Required work:
What must be handed in is the entire listing, exactly as written, with no pictures.

= = = = =

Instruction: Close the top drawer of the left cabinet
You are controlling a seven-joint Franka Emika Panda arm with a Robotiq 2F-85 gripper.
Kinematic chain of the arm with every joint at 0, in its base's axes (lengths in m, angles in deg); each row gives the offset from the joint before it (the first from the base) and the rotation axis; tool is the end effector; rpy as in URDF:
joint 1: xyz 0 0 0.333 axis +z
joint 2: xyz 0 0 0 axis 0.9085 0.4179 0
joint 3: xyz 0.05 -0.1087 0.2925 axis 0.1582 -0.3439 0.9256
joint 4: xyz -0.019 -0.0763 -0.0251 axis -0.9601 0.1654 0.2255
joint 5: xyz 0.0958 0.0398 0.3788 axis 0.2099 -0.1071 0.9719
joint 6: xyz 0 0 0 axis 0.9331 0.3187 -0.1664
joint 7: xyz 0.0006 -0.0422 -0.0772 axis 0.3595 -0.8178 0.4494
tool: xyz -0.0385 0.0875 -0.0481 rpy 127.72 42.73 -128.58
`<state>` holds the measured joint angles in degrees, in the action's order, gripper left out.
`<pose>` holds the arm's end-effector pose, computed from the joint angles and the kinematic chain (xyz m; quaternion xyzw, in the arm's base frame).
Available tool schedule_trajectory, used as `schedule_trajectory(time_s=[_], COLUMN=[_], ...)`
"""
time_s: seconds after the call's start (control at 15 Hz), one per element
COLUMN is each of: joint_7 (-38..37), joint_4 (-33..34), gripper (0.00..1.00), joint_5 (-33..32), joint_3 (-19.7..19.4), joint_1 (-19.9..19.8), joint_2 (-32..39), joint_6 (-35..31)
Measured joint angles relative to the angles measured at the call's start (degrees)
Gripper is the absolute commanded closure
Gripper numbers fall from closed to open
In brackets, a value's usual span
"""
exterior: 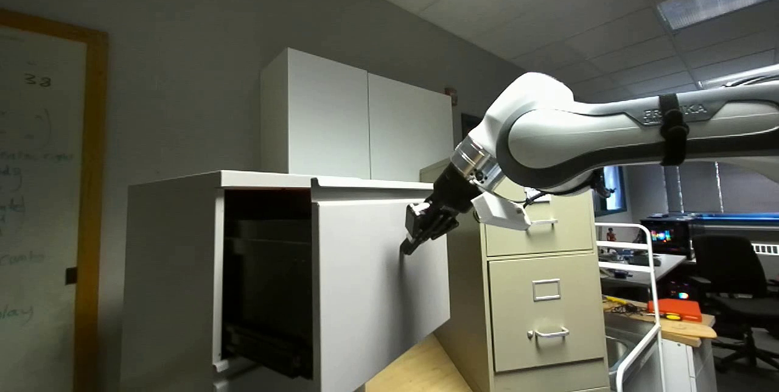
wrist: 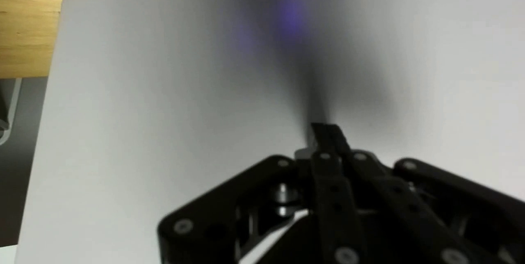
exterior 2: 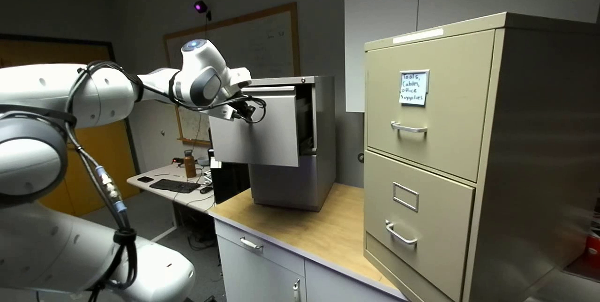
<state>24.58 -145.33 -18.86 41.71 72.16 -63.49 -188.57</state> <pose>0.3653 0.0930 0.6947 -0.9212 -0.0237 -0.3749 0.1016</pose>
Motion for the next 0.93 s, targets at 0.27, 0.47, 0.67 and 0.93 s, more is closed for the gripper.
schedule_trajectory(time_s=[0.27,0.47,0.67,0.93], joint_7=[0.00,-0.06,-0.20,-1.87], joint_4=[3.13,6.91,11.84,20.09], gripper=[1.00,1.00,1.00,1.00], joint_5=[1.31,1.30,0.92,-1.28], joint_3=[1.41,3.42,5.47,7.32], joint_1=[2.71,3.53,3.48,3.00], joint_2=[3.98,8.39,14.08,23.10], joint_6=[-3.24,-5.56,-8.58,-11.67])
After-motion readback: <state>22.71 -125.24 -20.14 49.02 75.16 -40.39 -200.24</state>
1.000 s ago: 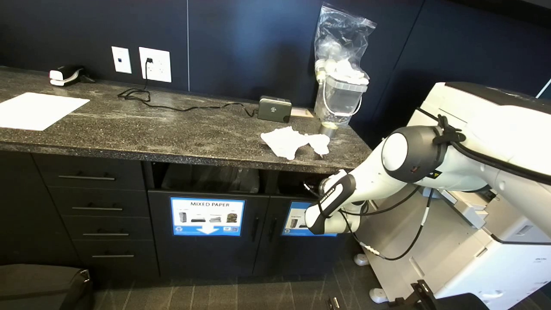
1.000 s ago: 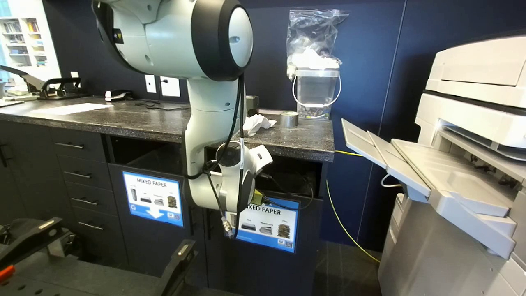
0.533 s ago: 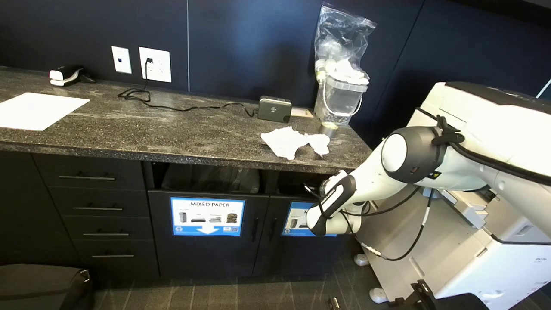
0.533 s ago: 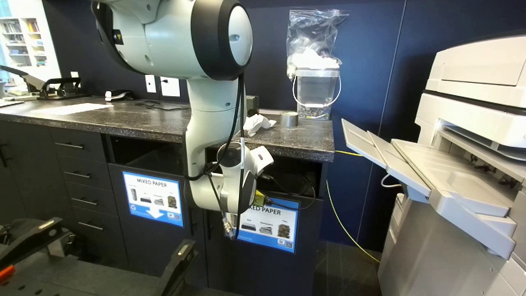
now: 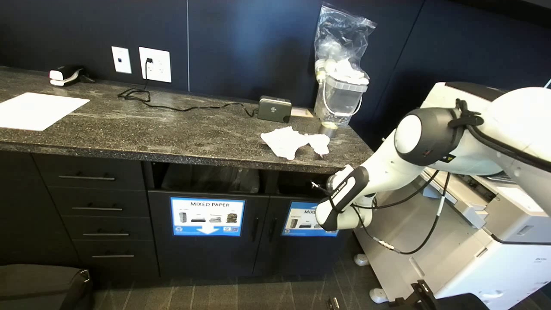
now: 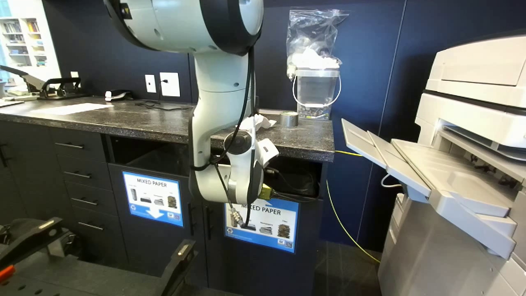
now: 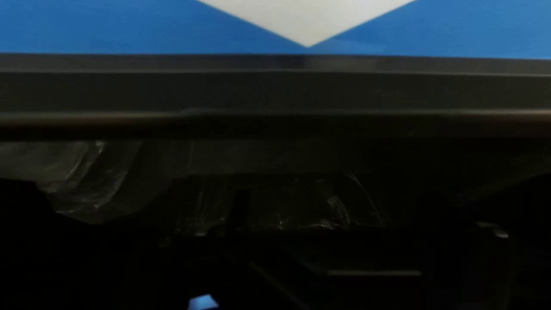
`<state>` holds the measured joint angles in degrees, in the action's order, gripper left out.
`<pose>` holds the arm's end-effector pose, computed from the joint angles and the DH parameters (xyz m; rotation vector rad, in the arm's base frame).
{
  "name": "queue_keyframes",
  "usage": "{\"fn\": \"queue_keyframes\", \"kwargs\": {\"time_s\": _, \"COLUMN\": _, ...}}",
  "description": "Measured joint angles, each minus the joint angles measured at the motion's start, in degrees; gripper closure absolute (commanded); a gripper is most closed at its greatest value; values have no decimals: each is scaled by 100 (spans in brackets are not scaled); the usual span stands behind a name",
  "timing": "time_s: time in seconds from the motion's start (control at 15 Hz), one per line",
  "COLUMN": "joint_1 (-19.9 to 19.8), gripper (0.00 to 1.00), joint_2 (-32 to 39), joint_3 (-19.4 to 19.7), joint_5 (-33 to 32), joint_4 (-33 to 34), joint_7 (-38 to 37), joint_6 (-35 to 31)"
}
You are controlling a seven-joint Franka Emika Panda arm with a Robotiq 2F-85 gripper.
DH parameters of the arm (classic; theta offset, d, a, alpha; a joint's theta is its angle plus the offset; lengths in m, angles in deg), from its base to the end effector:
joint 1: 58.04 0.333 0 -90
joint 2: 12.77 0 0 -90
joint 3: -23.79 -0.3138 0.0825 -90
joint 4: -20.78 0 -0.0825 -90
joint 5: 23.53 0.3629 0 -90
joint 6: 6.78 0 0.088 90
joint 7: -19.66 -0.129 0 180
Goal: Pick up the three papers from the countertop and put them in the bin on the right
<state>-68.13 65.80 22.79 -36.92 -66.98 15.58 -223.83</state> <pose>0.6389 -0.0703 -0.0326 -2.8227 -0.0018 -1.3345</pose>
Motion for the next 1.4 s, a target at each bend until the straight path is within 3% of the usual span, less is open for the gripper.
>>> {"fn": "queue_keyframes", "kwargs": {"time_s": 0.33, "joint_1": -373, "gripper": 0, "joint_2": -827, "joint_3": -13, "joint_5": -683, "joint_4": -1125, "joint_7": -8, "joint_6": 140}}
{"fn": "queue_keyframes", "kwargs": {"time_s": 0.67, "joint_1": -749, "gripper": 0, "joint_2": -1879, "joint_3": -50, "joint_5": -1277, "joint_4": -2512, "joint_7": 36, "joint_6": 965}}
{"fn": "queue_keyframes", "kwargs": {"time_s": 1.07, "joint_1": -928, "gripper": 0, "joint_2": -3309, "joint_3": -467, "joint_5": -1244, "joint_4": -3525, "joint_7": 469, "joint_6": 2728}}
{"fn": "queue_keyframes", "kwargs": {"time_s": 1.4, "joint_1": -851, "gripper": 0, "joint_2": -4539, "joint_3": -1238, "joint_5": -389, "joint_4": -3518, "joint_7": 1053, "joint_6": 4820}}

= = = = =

Response below:
Instruction: Close the top drawer of the left cabinet
You are controlling a seven-joint Franka Emika Panda arm with a Robotiq 2F-85 gripper.
Kinematic chain of the arm with every joint at 0, in its base's axes (lengths in m, angles in deg); each row gives the offset from the joint before it (the first from the base) and the rotation axis; tool is the end effector; rpy as in URDF:
joint 1: xyz 0 0 0.333 axis +z
joint 2: xyz 0 0 0 axis 0.9085 0.4179 0
joint 3: xyz 0.05 -0.1087 0.2925 axis 0.1582 -0.3439 0.9256
joint 4: xyz -0.019 -0.0763 -0.0251 axis -0.9601 0.1654 0.2255
joint 5: xyz 0.0958 0.0398 0.3788 axis 0.2099 -0.1071 0.9719
joint 6: xyz 0 0 0 axis 0.9331 0.3187 -0.1664
joint 7: xyz 0.0006 -0.0422 -0.0772 axis 0.3595 -0.8178 0.4494
tool: xyz -0.0385 0.0875 -0.0481 rpy 127.72 42.73 -128.58
`<state>` holds the measured joint angles in degrees, in the action's order, gripper left out.
`<pose>` holds the arm's end-effector pose, computed from the joint angles and the kinematic chain (xyz m; quaternion xyzw, in the arm's base frame).
Available tool schedule_trajectory, used as `schedule_trajectory(time_s=[_], COLUMN=[_], ...)`
"""
time_s: seconds after the call's start (control at 15 Hz), one per element
COLUMN is each of: joint_7 (-38..37), joint_4 (-33..34), gripper (0.00..1.00), joint_5 (-33..32), joint_3 (-19.7..19.4), joint_1 (-19.9..19.8), joint_2 (-32..39), joint_6 (-35..31)
Measured joint angles relative to the angles measured at the call's start (degrees)
Gripper is the absolute commanded closure
Gripper numbers fall from closed to open
In brackets, a value's usual span
"""
exterior: 
wrist: 
exterior 2: 
<state>24.58 -145.33 -18.86 41.71 72.16 -63.49 -188.57</state> <pose>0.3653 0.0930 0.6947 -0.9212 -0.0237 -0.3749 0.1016</pose>
Motion for the next 0.93 s, targets at 0.27, 0.47, 0.67 and 0.93 s, more is closed for the gripper.
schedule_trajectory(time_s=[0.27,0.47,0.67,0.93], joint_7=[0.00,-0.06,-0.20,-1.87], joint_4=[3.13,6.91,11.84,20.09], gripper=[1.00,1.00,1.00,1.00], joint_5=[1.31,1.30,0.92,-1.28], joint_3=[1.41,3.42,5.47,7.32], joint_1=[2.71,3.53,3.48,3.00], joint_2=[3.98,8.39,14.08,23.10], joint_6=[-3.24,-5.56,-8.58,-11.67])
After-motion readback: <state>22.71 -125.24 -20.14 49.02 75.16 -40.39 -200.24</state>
1.000 s ago: 
1.000 s ago: 
0.533 s ago: 
0.533 s ago: 
now: 
now: 
now: 
`<state>` holds the measured joint angles in degrees, in the action's order, gripper left out.
`<pose>` holds the arm's end-effector pose, computed from the joint angles and the DH parameters (xyz m; rotation vector rad, in the arm's base frame).
{
  "name": "queue_keyframes",
  "usage": "{\"fn\": \"queue_keyframes\", \"kwargs\": {\"time_s\": _, \"COLUMN\": _, ...}}",
  "description": "Measured joint angles, each minus the joint angles measured at the motion's start, in degrees; gripper closure absolute (commanded); a gripper is most closed at its greatest value; values have no decimals: each is scaled by 100 (spans in brackets are not scaled); the usual span stands behind a name",
  "timing": "time_s: time in seconds from the motion's start (control at 15 Hz), one per line",
  "COLUMN": "joint_1 (-19.9 to 19.8), gripper (0.00 to 1.00), joint_2 (-32 to 39), joint_3 (-19.4 to 19.7), joint_5 (-33 to 32), joint_4 (-33 to 34), joint_7 (-38 to 37), joint_6 (-35 to 31)"
}
You are controlling a seven-joint Franka Emika Panda arm with a Robotiq 2F-85 gripper.
DH parameters of the arm (classic; theta offset, d, a, alpha; a joint's theta is its angle plus the offset; lengths in m, angles in deg), from its base to the end effector:
joint 1: 58.04 0.333 0 -90
joint 2: 12.77 0 0 -90
joint 3: -23.79 -0.3138 0.0825 -90
joint 4: -20.78 0 -0.0825 -90
joint 5: 23.53 0.3629 0 -90
joint 6: 6.78 0 0.088 90
joint 7: -19.66 -0.129 0 180
Goal: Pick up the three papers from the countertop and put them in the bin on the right
<state>-68.13 65.80 22.79 -36.92 -66.98 15.58 -223.83</state> <pose>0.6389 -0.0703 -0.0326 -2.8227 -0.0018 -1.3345</pose>
Motion for the next 1.4 s, a target at each bend until the straight path is within 3% of the usual span, less is open for the gripper.
>>> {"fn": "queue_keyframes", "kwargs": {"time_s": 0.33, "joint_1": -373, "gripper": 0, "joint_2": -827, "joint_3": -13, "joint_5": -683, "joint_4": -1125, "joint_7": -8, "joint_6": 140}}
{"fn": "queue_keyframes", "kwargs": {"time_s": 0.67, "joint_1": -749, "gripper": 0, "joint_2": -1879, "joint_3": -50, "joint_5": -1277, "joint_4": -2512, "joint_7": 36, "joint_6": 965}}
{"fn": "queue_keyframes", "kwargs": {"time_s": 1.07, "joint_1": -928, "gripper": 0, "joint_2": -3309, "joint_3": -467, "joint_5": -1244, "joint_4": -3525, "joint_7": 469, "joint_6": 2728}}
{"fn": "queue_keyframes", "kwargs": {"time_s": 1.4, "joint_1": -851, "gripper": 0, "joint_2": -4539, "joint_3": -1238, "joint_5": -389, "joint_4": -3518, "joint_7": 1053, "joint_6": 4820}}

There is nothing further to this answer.